Since InsideChips is based in the Pacific Northwest, we though it would apropos to name the blog, The Chip HatcheryTM, a take-off on fish hatchery.  Both commercial fishing and starting chip companies demand deep experience to avoid "sinking the ship," dealing with risks and uncertainties, flexibility to change plans at the last minute, courage and daring, being able to forecast periods of "bad weather," having a passionate zeal to succeed, hard work with long hours, and some luck.  If you would like to comment to any post, please submit using our contact form.

Thursday, Jan 06, 2011
The Big Picture: Stock Prices, Dividend Yields, Bond Yields
Posted By Steve Szirom

Gentleman and ladies, watch your yields...the chart below shows the big picture. There is a lot of "noise" about the economy and markets. However, charts tell the tale.
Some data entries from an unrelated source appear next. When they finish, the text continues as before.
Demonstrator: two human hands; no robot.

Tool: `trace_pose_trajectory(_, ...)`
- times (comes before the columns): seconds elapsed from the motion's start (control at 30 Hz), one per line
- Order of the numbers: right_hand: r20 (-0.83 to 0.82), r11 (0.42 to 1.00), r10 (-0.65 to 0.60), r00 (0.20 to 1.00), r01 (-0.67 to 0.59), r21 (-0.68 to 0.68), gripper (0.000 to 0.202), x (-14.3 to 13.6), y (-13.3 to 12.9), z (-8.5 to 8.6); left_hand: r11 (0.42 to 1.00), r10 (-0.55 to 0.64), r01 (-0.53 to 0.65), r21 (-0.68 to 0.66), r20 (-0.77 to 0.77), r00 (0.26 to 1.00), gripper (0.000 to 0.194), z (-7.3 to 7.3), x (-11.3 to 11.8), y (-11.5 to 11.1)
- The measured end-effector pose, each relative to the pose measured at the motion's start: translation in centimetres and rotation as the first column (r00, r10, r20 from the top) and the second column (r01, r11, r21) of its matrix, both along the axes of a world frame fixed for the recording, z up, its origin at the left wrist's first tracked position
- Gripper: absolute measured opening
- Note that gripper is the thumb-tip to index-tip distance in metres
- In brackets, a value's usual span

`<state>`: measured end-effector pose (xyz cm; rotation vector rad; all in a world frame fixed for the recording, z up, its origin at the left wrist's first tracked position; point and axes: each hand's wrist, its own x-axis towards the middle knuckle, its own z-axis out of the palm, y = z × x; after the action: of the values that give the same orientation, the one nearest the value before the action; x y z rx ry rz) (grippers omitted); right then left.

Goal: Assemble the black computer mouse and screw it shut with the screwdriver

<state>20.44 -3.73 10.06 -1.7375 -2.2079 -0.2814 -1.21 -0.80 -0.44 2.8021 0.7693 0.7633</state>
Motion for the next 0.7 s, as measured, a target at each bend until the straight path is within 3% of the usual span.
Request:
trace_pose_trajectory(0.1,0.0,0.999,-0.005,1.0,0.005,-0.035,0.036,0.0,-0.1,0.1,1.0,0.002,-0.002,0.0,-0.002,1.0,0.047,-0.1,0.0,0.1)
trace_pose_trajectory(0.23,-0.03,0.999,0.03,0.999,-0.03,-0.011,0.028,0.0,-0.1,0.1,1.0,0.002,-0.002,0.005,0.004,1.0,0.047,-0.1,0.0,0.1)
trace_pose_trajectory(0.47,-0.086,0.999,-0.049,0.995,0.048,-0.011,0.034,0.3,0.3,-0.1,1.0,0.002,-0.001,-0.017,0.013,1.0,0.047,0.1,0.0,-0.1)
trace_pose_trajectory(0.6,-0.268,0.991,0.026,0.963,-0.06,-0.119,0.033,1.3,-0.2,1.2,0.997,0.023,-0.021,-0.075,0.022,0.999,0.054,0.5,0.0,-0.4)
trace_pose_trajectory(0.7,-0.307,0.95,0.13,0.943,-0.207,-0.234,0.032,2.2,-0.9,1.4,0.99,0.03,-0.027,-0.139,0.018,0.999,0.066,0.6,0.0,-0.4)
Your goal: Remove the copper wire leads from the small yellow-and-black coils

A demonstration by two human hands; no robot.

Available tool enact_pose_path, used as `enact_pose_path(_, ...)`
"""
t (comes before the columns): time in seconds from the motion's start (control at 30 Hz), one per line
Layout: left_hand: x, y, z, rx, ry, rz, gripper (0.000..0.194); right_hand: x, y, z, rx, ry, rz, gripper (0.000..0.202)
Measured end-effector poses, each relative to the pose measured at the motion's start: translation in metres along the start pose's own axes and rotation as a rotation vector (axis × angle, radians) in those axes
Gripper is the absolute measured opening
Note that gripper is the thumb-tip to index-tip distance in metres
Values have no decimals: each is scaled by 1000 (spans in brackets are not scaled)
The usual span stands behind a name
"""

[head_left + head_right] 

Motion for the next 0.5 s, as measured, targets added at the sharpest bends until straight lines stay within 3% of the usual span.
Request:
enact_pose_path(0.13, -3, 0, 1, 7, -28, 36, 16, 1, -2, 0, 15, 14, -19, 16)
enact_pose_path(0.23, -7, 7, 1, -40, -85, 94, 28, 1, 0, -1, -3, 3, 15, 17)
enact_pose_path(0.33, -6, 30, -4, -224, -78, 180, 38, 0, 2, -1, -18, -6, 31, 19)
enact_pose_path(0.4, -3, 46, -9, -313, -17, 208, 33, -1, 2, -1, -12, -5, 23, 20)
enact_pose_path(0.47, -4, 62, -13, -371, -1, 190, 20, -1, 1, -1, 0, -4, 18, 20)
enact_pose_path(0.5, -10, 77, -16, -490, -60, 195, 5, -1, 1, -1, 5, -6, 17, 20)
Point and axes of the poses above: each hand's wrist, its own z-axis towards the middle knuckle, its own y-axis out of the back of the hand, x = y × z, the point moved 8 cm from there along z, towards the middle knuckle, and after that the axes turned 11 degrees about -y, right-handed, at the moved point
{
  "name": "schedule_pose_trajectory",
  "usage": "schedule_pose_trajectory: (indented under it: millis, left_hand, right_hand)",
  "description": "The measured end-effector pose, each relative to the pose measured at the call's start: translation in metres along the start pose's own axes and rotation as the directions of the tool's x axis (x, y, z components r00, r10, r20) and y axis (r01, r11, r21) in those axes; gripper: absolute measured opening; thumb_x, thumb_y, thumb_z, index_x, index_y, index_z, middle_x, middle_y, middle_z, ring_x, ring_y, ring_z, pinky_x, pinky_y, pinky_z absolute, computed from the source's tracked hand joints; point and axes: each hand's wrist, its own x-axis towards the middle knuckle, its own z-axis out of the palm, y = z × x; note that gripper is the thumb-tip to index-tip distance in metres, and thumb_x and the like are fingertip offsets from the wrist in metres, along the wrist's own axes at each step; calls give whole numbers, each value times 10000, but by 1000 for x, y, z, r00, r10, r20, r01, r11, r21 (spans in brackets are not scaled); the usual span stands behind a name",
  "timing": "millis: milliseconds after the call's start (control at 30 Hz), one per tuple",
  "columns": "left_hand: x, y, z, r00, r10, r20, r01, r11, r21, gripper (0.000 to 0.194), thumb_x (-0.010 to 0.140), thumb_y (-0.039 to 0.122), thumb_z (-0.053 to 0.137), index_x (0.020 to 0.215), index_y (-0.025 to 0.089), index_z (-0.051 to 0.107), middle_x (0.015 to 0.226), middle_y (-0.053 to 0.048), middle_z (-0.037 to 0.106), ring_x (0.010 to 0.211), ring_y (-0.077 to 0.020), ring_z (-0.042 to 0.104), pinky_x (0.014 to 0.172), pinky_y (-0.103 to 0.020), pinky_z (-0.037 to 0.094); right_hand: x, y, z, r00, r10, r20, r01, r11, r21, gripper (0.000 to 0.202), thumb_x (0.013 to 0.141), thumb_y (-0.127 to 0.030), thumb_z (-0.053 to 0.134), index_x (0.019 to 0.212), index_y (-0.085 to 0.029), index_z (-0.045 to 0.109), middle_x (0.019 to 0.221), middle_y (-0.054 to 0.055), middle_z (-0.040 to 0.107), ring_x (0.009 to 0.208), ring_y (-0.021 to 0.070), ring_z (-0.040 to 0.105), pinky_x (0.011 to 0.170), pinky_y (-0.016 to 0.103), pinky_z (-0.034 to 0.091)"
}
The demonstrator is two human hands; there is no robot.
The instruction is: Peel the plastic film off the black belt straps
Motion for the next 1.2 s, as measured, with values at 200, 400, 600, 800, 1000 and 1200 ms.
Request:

At the current skimpy 1.76% yield of the S&P500 stocks, I am not in favor of long-term stock holdings. The last great bull market started in early 1980s when these same yields were 6%+.

Yes, money is to be made in the buying at the right time when there are values out there (think 6% to 7% yields of S&P500). Trading OK for some, long term holding, no for all.  That is the InsideChips wisdom currently.   Note that the bull run from early 1980s (S&P500 divident yield 6.3%) to 2001 (S&P dividend yield 1.2%).

For large scale chart, click here.

We are also at near historic low bond interest my book, risky to hold longer-term bonds as eventually yields will go up.

Thursday, Jan 06, 2011 04:40
Sunday, Sep 20, 2009
Semiconductor IPOs: Poor Performance over the Past Five Years
Posted By Steve Szirom

The chart shows the performance of semiconductor sector IPOs since their start of trading. Since InsideChips began tracking semiconductor IPO performance on January 1, 2005, only two companies, Hittite Microwave (HITT) and Cavium Networks (CAVM) fared well for investors who purchased the stock at the opening price.


PixelPlus, a Korean supplier of CMOS image sensor and imaging ASICs, went public in December 2005 but was de-listed due to its financial condition. Qimonda, a memory spin-off from Infineon, went public in August 2006 but entered insolvency proceedings earlier this year. Saifun Semiconductors, an Israeli non-volatile memory IP provider, was acquired by Spansion (SPSN), a Japanese pure-play provider of Flash memory solutions. Spansion itself, which went public in December 2005, is mired in financial difficulties and is last on the performance listiing.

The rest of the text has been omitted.